AR and VR help operators view, and be guided interactively using detailed product and process steps, work instructions, SOP schematics, materials and tool selection to complete tasks efficiently and error-free.
By pointing an AR device at any product on the shop floor, you can instantly view complete traceability records such as: quantity, lot, batch or device history records, product specifications, order details, customer details, quality metrics etc.
Used for maintenance and troubleshooting, by pointing the AR device at any shop floor equipment, you can view important KPIs, including in-process lots, OEE performance, MTTR and MTBF, Yield, Cycle time, maintenance schedules, operation and repair instructions, and much more.
VR and Digital Twins
A Digital Twin is a virtual representation of a physical asset—be it a piece of equipment or an entire plant.
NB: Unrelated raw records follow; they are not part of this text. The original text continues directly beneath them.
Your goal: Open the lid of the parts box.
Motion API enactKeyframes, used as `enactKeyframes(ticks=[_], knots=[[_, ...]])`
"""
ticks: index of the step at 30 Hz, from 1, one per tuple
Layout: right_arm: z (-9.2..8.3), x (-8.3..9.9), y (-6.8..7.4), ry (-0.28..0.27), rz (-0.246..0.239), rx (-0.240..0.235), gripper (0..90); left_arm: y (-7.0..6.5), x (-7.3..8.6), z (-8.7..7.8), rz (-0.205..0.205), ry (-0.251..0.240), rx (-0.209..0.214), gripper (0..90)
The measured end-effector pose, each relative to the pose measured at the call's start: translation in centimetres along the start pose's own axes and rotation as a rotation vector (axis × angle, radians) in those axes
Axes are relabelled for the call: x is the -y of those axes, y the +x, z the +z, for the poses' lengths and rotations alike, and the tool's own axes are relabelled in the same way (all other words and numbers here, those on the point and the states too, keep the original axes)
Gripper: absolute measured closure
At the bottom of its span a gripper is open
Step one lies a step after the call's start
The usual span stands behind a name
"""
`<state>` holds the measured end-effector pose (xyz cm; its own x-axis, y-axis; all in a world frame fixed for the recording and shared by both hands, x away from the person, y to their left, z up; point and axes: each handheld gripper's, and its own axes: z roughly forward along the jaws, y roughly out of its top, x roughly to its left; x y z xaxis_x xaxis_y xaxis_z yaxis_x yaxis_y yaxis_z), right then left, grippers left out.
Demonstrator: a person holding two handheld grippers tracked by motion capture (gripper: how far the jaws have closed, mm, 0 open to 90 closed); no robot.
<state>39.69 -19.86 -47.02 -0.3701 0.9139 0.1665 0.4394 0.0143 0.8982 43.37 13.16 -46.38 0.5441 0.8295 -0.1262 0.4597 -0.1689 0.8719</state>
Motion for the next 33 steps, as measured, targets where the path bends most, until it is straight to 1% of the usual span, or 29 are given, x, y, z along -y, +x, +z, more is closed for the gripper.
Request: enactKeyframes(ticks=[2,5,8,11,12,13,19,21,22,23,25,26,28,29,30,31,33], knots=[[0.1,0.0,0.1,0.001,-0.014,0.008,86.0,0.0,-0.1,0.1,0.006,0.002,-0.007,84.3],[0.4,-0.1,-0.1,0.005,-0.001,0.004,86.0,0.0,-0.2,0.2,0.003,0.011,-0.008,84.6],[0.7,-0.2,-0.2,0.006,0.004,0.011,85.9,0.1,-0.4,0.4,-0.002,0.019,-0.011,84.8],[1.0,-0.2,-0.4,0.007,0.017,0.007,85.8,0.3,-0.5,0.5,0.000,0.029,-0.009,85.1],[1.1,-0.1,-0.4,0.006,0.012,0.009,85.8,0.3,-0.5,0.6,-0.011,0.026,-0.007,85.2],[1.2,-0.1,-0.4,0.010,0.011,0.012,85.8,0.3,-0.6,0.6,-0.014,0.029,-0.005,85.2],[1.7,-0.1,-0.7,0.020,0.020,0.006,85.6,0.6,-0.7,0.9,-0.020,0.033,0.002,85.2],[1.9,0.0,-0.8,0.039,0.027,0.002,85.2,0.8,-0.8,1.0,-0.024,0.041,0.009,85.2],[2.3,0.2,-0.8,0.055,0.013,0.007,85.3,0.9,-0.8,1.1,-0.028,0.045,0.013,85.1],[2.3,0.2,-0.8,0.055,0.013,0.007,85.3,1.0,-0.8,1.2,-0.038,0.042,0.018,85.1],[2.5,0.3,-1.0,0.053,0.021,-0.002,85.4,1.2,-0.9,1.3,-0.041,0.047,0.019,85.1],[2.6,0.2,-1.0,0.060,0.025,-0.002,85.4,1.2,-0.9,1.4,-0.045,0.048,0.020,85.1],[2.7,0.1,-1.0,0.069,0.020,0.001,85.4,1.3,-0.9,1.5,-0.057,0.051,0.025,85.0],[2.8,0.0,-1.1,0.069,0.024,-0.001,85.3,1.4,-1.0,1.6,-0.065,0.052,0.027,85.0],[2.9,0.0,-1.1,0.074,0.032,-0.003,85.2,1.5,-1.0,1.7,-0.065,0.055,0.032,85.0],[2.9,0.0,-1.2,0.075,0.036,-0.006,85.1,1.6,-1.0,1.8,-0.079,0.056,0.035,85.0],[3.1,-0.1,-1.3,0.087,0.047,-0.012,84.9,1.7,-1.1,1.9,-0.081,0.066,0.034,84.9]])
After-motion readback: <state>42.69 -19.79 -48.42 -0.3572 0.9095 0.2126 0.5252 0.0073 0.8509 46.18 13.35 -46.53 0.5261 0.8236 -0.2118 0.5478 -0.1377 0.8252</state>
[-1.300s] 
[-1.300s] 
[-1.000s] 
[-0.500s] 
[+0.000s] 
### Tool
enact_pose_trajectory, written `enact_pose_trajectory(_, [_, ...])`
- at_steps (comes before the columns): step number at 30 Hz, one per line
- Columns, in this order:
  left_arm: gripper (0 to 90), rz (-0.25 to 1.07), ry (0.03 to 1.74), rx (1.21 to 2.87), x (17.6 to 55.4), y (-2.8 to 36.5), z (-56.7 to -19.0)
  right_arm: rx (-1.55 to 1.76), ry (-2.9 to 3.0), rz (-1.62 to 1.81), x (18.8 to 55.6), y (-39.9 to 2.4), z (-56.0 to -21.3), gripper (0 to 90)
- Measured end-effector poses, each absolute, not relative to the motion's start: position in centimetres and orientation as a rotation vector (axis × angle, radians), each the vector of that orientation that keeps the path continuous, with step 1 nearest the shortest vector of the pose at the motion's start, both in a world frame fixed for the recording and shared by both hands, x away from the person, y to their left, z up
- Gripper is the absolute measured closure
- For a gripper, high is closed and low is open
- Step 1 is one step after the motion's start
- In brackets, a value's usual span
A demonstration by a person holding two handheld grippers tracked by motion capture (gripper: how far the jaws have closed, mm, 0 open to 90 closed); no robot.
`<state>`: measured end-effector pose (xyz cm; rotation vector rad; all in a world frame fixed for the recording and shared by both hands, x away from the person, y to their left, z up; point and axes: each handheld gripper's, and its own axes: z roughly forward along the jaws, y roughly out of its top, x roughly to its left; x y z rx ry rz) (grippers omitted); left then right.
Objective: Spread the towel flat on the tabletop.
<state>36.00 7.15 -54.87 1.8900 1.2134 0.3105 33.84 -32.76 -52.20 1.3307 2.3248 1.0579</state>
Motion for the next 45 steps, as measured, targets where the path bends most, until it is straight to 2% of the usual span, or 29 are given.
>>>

A digital twin mimics the behavior and performance of its twin, allowing you to visualize, monitor and maintain the physical asset in real-time. Digital twins allow drill down representations from higher levels (of facilities or areas) to individual equipment levels, including zooming with graphical animation. Detail-level monitoring can show a single piece of equipment, with its available elements, allowing views into information like historical data and materials tracking.
Key points to consider when choosing an AR & VR solution
In all cases, since AR and VR add information from the process and about the process, each and every operator with an AR/VR-enabled device can use these technologies to perform their tasks better, with instant context as to the performance, status and state of each device, station or equipment. AR can be used to directly relay recipes, instructions (leveraging images/text/sound/video), changes and alerts.
This information flow requires the AR&VR solution to be integrated with an application that controls all these processes and that is permanently updated. Only then will you be able to provide just-in-time information to operators. Therefore, the first key point is that AR / VR technology is integrated (or eventually incorporated) with these operational applications.
To make the adoption of this technology simpler, it is important that the effort of setup and maintenance can be low. With this I intend to explain what I believe to be two more key points: the ease of creating and maintaining AR&VR content and also the role that mobile devices will have in the first experiences and exploration of this technology in an operational environment.
AR and VR both are extremely promising technologies. Already adopted into our everyday lives, they now play a critical role in unleashing Industry 4.0 performance enhancements.
Naturally, MES’s positioning in operations makes it a partner par excellence for the adoption of these AR&VR technologies and more use-cases will emerge, namely in the areas of Material Handling, namely in Support the full Material Logistics lifecycle, as well as in support of the management of Quality, for example management of non-conforming lots, sampling among other cases.
Installing a Modern MES not only creates the important integration infrastructure but allows you to fully leverage the benefits that foundational Industry 4.0 technologies like AR and VR bring to your operations.
 Tech companies like Snapchat, Facebook among others, have invested in Augmented Reality, encouraging widespread use of AR tools in mobile devices.
 Wright’s Law aims to provide a reliable framework for forecasting cost declines as a function of cumulative production. Specifically, it states that for every cumulative doubling of units produced, costs will fall by a constant percentage.
ASM Digital Learning Platform, launched during March 2020, is SMT-knowledge transference platform. This initiative is proven to be a success and is based in 3D animations as well virtual reality to create realistic learning situations how interact with highly complex equipment for electronics manufacturing.